▸ **WORK TO COMPLETE**
Leave the pictures out. Return all other data exactly.
Content starts
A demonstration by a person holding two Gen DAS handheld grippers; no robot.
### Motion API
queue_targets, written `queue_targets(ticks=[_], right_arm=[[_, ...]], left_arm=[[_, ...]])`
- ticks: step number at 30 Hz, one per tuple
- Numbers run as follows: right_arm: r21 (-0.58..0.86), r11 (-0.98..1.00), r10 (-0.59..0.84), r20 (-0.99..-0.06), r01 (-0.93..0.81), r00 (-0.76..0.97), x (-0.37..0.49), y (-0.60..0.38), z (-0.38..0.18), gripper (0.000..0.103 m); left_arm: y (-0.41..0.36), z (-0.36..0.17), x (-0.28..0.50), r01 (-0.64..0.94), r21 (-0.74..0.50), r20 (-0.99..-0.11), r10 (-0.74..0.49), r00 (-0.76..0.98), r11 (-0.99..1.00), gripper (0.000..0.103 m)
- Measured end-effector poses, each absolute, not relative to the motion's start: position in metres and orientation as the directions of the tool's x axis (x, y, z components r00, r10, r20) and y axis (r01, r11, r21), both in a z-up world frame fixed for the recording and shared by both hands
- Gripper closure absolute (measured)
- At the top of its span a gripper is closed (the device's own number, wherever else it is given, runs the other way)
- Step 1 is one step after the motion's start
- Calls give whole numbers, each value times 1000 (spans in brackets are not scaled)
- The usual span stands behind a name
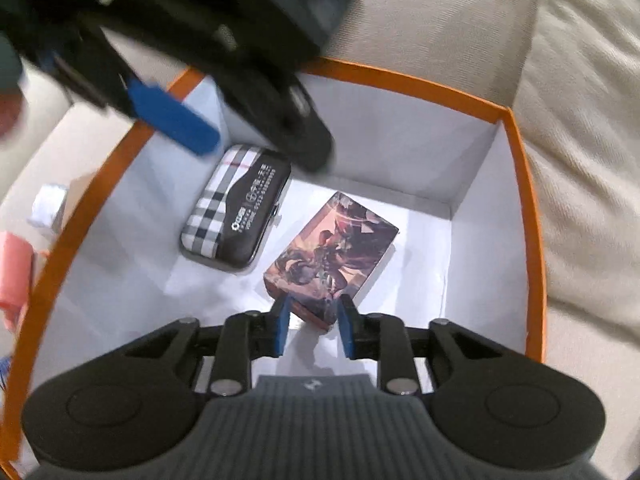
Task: Organize rigid objects
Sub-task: 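Lower the printed card box into the orange box and open the left gripper, then withdraw both grippers from the box back toward the pile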
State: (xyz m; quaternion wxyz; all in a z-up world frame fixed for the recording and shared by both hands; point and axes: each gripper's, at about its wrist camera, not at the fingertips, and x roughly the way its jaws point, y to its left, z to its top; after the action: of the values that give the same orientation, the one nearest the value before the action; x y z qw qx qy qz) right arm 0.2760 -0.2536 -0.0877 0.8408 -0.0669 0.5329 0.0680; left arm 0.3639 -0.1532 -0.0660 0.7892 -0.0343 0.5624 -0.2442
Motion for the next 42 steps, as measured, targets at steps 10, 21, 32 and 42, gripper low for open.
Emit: queue_targets(ticks=[10,21,32,42], right_arm=[[-109,922,22,-943,-371,331,303,-244,-108,63],[-255,689,23,-928,-679,372,304,-223,-109,82],[-118,859,21,-964,-499,264,324,-253,-112,50],[-239,666,-14,-951,-707,308,313,-228,-122,84]], left_arm=[[-93,-58,363,261,-294,-871,-370,323,920,26],[-49,-67,357,152,-295,-882,-330,337,943,26],[-26,-76,351,114,-279,-895,-301,329,954,26],[-6,-82,345,79,-237,-912,-250,326,968,26]])
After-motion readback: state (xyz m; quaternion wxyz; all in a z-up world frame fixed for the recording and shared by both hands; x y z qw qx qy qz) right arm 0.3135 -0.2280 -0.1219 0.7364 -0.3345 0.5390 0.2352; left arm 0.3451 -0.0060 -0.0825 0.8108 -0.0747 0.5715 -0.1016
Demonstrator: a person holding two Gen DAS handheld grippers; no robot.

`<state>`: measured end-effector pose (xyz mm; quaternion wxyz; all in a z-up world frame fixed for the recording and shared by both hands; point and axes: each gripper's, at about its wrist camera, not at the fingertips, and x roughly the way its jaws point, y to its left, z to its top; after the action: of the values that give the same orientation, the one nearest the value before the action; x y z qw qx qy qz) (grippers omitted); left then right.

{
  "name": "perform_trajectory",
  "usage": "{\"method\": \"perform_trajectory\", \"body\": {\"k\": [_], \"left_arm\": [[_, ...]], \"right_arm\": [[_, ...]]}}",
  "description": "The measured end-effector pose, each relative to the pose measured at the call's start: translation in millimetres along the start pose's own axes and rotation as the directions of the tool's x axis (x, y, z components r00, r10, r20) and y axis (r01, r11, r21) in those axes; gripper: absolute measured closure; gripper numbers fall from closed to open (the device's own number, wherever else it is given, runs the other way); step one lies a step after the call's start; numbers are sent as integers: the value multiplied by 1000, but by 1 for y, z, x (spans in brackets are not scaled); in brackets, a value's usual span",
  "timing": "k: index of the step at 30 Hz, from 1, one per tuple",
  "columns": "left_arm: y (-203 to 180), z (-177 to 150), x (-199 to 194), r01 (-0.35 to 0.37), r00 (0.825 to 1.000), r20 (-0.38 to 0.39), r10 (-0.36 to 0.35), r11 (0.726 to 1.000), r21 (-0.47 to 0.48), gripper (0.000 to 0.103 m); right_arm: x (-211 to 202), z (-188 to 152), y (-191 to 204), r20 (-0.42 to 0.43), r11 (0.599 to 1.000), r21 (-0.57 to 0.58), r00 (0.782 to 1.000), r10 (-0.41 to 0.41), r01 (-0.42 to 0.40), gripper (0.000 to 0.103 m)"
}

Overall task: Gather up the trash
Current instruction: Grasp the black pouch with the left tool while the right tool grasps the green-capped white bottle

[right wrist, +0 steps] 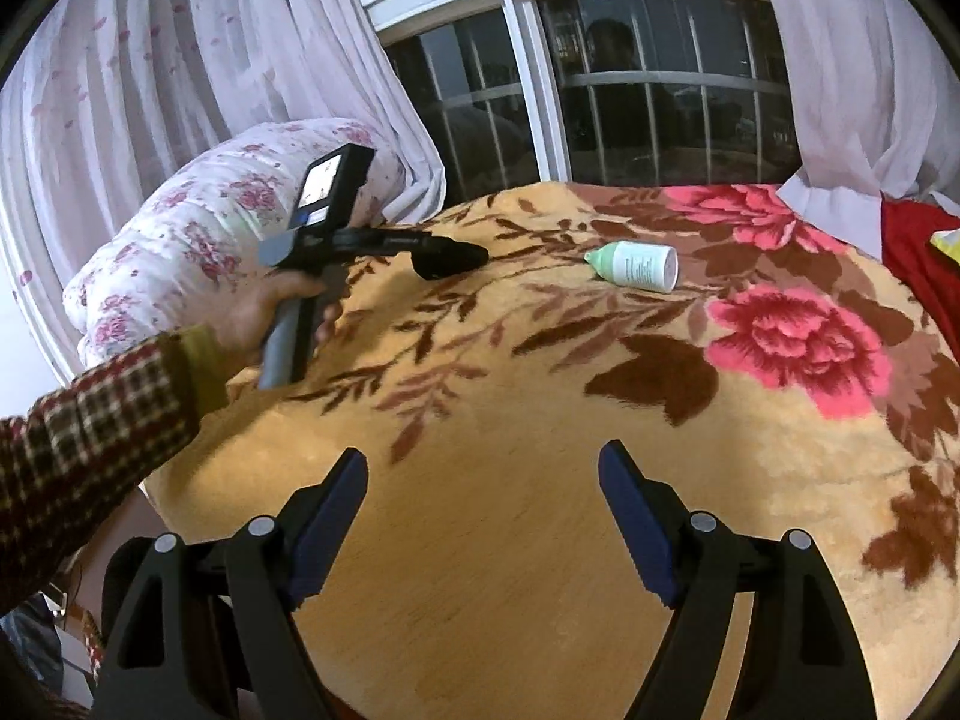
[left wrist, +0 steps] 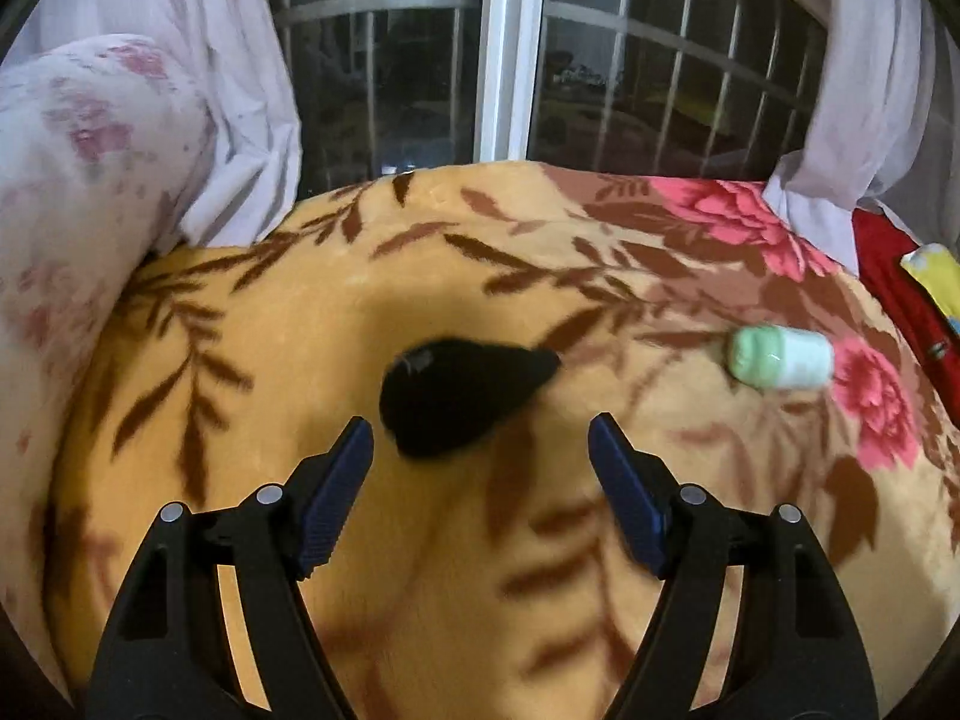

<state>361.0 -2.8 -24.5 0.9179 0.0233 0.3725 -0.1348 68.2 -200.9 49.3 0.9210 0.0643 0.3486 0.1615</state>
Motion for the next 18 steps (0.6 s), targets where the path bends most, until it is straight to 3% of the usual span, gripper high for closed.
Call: {"method": "perform_trajectory", "body": {"k": [4,7,8,11,18], "left_arm": [[8,12,35,42,997,-59,-41,999,9,31],[10,14,56,12,997,-82,-11,1000,12,31],[12,13,58,6,997,-75,-7,1000,-11,36],[14,6,48,-4,998,-59,1,998,-59,50],[0,-21,1,7,1000,-3,-7,998,-67,53]], "right_arm": [[6,2,-4,-16,1000,-8,1000,-9,9,25],[9,4,-7,-17,1000,-6,1000,-16,16,25],[9,4,-7,-17,1000,-5,1000,-19,19,25],[13,6,-9,-18,1000,-5,1000,-23,23,25],[22,15,-6,-18,1000,-5,1000,-8,8,25]]}}
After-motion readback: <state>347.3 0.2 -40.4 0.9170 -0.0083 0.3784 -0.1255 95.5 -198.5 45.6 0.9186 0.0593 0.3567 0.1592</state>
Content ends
▸ **YOUR SOLUTION**
A demonstration by a person holding two Gen DAS handheld grippers; no robot.
### Motion API
queue_targets, written `queue_targets(ticks=[_], right_arm=[[_, ...]], left_arm=[[_, ...]])`
- ticks: step number at 30 Hz, one per tuple
- Numbers run as follows: right_arm: r21 (-0.58..0.86), r11 (-0.98..1.00), r10 (-0.59..0.84), r20 (-0.99..-0.06), r01 (-0.93..0.81), r00 (-0.76..0.97), x (-0.37..0.49), y (-0.60..0.38), z (-0.38..0.18), gripper (0.000..0.103 m); left_arm: y (-0.41..0.36), z (-0.36..0.17), x (-0.28..0.50), r01 (-0.64..0.94), r21 (-0.74..0.50), r20 (-0.99..-0.11), r10 (-0.74..0.49), r00 (-0.76..0.98), r11 (-0.99..1.00), gripper (0.000..0.103 m)
- Measured end-effector poses, each absolute, not relative to the motion's start: position in metres and orientation as the directions of the tool's x axis (x, y, z components r00, r10, r20) and y axis (r01, r11, r21), both in a z-up world frame fixed for the recording and shared by both hands
- Gripper closure absolute (measured)
- At the top of its span a gripper is closed (the device's own number, wherever else it is given, runs the other way)
- Step 1 is one step after the motion's start
- Calls give whole numbers, each value times 1000 (spans in brackets are not scaled)
- The usual span stands behind a name
Task: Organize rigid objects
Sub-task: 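Lower the printed card box into the orange box and open the left gripper, then withdraw both grippers from the box back toward the pile
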State: (xyz m; quaternion wxyz; all in a z-up world frame fixed for the recording and shared by both hands; point and axes: each gripper's, at about its wrist camera, not at the fingertips, and x roughly the way its jaws point, y to its left, z to its top; after the action: of the values that give the same orientation, the one nearest the value before the action; x y z qw qx qy qz) right arm 0.2760 -0.2536 -0.0877 0.8408 -0.0669 0.5329 0.0680; left arm 0.3639 -0.1532 -0.0660 0.7892 -0.0343 0.5624 -0.2442
Motion for the next 42 steps, as measured, targets at steps 10, 21, 32 and 42, gripper low for open.
Emit: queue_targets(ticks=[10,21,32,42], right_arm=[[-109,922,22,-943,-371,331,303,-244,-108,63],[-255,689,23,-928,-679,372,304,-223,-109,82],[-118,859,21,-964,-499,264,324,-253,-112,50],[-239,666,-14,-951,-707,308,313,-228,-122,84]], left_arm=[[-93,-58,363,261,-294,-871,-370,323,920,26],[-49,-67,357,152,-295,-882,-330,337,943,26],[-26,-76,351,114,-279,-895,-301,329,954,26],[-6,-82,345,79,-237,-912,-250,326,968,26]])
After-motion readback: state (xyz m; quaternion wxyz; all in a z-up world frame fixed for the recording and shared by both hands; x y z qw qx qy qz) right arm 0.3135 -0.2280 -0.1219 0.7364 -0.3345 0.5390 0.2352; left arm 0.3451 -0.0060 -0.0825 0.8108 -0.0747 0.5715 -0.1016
Demonstrator: a person holding two Gen DAS handheld grippers; no robot.

`<state>`: measured end-effector pose (xyz mm; quaternion wxyz; all in a z-up world frame fixed for the recording and shared by both hands; point and axes: each gripper's, at about its wrist camera, not at the fingertips, and x roughly the way its jaws point, y to its left, z to its top; after the action: of the values that give the same orientation, the one nearest the value before the action; x y z qw qx qy qz) (grippers omitted); left then right.

{
  "name": "perform_trajectory",
  "usage": "{\"method\": \"perform_trajectory\", \"body\": {\"k\": [_], \"left_arm\": [[_, ...]], \"right_arm\": [[_, ...]]}}",
  "description": "The measured end-effector pose, each relative to the pose measured at the call's start: translation in millimetres along the start pose's own axes and rotation as the directions of the tool's x axis (x, y, z components r00, r10, r20) and y axis (r01, r11, r21) in those axes; gripper: absolute measured closure; gripper numbers fall from closed to open (the device's own number, wherever else it is given, runs the other way); step one lies a step after the call's start; numbers are sent as integers: the value multiplied by 1000, but by 1 for y, z, x (spans in brackets are not scaled); in brackets, a value's usual span",
  "timing": "k: index of the step at 30 Hz, from 1, one per tuple",
  "columns": "left_arm: y (-203 to 180), z (-177 to 150), x (-199 to 194), r01 (-0.35 to 0.37), r00 (0.825 to 1.000), r20 (-0.38 to 0.39), r10 (-0.36 to 0.35), r11 (0.726 to 1.000), r21 (-0.47 to 0.48), gripper (0.000 to 0.103 m); right_arm: x (-211 to 202), z (-188 to 152), y (-191 to 204), r20 (-0.42 to 0.43), r11 (0.599 to 1.000), r21 (-0.57 to 0.58), r00 (0.782 to 1.000), r10 (-0.41 to 0.41), r01 (-0.42 to 0.40), gripper (0.000 to 0.103 m)"
}

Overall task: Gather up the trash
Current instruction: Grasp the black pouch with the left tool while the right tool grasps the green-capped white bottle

[right wrist, +0 steps] 
[left wrist, +0 steps] 

<state>361.0 -2.8 -24.5 0.9179 0.0233 0.3725 -0.1348 68.2 -200.9 49.3 0.9210 0.0643 0.3486 0.1615</state>
Motion for the next 18 steps (0.6 s), targets where the path bends most, until it is straight to 3% of the usual span, gripper high for closed.
Call: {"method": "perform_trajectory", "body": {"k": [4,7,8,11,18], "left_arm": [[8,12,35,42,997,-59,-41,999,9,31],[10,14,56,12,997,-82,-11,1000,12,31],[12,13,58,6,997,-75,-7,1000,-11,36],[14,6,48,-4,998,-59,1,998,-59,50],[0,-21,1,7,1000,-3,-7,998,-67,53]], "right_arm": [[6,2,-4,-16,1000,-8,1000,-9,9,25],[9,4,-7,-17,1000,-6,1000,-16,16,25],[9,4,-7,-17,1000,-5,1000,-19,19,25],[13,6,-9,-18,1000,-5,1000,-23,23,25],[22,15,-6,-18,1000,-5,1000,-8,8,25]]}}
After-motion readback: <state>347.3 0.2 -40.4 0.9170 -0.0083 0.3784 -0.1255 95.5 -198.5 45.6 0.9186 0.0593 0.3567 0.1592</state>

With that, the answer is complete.